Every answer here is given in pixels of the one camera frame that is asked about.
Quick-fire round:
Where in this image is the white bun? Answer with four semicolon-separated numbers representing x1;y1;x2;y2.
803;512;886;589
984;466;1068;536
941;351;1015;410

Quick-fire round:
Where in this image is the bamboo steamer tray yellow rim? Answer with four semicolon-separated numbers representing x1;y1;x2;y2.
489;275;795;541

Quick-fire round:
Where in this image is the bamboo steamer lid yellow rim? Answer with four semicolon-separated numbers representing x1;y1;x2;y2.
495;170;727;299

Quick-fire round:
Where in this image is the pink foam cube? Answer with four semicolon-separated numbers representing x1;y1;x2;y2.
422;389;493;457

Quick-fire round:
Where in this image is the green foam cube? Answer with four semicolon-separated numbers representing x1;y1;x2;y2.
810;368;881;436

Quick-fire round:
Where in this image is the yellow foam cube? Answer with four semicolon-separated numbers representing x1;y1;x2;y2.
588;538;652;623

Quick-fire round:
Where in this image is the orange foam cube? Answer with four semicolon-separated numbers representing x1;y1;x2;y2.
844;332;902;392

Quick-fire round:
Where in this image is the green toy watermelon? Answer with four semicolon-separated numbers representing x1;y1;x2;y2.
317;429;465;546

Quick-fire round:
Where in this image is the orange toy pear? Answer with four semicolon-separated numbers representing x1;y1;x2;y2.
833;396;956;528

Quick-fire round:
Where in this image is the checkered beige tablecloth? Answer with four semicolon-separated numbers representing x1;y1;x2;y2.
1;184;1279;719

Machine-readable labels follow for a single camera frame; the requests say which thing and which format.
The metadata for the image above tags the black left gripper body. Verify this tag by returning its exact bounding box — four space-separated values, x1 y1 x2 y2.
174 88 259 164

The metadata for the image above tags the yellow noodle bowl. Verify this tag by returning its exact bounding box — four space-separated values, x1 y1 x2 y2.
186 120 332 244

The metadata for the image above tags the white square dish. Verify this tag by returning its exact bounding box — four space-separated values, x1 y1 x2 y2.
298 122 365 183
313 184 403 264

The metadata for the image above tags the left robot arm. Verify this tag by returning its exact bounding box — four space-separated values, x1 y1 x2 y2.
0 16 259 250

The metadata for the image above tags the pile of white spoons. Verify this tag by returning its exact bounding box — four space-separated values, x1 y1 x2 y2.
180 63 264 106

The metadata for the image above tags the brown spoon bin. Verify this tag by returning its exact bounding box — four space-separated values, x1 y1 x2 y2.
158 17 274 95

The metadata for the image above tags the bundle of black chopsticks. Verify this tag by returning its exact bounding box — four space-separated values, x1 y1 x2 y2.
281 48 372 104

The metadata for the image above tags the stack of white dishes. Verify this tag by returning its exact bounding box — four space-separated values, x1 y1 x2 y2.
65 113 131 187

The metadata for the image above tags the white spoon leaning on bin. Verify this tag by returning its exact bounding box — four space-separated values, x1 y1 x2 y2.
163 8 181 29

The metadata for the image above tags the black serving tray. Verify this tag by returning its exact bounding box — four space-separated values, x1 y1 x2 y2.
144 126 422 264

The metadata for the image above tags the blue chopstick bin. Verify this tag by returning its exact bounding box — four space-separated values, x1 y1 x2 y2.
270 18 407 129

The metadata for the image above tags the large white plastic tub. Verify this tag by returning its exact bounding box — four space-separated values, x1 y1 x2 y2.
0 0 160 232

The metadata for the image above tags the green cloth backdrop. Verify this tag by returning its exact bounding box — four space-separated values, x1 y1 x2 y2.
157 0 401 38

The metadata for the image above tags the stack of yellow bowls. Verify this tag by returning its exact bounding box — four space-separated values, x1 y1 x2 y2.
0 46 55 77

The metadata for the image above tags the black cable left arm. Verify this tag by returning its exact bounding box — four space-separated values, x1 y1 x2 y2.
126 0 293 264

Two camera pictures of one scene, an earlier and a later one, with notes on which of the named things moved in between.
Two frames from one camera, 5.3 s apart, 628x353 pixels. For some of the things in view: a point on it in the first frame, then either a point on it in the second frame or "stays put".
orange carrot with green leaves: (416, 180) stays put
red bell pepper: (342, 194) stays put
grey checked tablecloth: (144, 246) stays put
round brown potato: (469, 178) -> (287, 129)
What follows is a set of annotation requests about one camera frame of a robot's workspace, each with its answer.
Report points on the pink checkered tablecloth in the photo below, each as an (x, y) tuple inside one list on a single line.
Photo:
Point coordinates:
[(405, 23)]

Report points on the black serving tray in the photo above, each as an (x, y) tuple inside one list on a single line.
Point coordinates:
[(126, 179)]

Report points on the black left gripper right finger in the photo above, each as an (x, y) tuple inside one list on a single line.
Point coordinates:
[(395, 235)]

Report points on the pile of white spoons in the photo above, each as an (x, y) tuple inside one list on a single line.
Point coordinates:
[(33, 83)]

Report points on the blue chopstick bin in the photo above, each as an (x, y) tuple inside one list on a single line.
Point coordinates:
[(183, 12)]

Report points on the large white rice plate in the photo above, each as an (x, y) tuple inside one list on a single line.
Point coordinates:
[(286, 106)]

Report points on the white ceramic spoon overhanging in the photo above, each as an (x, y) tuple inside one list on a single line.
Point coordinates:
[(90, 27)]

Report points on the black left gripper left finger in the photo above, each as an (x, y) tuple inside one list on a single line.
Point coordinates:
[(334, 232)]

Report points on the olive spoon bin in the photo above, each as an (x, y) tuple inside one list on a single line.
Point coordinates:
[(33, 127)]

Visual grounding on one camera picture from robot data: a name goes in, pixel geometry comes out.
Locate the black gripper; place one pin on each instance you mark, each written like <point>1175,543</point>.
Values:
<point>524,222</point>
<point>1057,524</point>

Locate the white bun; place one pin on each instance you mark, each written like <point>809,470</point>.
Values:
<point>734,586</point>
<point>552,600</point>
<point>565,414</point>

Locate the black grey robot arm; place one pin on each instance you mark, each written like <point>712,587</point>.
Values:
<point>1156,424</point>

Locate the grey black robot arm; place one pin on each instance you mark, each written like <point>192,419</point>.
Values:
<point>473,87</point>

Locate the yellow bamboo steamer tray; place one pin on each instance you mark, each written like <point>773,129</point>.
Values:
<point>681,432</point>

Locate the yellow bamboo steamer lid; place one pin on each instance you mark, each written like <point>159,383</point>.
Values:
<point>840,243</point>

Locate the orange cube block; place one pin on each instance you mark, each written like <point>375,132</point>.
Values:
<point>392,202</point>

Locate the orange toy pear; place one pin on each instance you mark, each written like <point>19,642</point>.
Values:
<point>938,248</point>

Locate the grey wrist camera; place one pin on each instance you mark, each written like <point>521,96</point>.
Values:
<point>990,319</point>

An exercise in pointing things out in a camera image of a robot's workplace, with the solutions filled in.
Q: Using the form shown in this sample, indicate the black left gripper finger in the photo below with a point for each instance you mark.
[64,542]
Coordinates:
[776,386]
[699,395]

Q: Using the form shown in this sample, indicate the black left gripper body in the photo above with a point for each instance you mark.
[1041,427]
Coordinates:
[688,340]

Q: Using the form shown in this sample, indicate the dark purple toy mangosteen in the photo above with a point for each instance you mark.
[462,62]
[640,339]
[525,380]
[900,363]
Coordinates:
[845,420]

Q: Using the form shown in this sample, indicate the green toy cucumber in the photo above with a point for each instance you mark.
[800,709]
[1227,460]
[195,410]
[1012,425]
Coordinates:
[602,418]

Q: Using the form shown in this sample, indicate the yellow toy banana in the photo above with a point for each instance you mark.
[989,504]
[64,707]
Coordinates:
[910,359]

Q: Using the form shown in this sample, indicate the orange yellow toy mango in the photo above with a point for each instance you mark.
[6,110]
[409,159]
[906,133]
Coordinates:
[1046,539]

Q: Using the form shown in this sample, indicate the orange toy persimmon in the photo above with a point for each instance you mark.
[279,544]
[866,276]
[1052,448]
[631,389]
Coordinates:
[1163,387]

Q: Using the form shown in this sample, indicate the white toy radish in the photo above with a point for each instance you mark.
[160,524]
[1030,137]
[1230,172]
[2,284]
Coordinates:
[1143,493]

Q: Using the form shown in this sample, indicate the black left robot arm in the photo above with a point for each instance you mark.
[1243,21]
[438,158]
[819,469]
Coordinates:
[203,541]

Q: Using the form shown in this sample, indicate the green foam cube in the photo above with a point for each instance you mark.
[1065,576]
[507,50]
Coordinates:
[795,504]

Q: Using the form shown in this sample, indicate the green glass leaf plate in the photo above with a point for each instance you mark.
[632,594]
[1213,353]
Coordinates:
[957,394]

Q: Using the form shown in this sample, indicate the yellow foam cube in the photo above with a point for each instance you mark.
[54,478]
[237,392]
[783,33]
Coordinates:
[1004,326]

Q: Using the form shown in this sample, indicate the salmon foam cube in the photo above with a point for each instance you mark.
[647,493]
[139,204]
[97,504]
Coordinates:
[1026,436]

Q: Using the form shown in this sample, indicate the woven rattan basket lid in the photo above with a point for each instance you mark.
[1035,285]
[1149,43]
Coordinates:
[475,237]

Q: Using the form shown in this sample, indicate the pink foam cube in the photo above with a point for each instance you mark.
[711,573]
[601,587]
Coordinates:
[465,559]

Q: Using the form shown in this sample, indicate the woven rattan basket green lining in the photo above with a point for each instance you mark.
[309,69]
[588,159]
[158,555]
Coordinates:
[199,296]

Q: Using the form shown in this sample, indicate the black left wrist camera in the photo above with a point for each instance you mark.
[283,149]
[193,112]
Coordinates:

• The problem
Looking at the data above, write out exactly the lines that start at the one containing "Where in this image is the checkered" and end at the one containing "Machine-readable labels follow"; include both and nothing beyond.

• Worked solution
Where in this image is the checkered beige tablecloth? Answer with four semicolon-separated numbers representing x1;y1;x2;y2.
1;184;1279;719

Machine-readable labels follow for a single camera frame; the requests say which thing and which format.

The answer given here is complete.